GIVEN MATERIAL:
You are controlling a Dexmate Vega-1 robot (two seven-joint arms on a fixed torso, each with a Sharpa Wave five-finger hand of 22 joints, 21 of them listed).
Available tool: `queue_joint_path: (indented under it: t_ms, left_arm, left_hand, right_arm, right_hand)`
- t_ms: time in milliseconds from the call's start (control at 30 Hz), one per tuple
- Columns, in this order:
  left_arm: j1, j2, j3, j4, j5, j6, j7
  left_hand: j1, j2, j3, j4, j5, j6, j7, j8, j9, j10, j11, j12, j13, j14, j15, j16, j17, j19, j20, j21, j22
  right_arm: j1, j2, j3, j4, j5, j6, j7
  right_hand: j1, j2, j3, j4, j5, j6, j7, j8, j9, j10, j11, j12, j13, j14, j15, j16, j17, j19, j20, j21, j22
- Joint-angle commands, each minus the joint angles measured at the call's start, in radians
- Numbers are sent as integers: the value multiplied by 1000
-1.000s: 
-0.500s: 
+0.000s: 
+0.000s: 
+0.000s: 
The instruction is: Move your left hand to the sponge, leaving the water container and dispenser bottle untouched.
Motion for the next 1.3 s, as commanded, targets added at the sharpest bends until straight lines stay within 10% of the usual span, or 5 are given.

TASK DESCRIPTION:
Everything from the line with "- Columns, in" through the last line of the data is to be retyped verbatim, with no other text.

TASK ANSWER:
- Columns, in this order:
  left_arm: j1, j2, j3, j4, j5, j6, j7
  left_hand: j1, j2, j3, j4, j5, j6, j7, j8, j9, j10, j11, j12, j13, j14, j15, j16, j17, j19, j20, j21, j22
  right_arm: j1, j2, j3, j4, j5, j6, j7
  right_hand: j1, j2, j3, j4, j5, j6, j7, j8, j9, j10, j11, j12, j13, j14, j15, j16, j17, j19, j20, j21, j22
- Joint-angle commands, each minus the joint angles measured at the call's start, in radians
- Numbers are sent as integers: the value multiplied by 1000
-1.000s: 
-0.500s: 
+0.000s: 
+0.000s: 
+0.000s: 
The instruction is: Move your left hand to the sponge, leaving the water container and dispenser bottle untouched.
Motion for the next 1.3 s, as commanded, targets added at the sharpest bends until straight lines stay within 10% of the usual span, or 5 are given.

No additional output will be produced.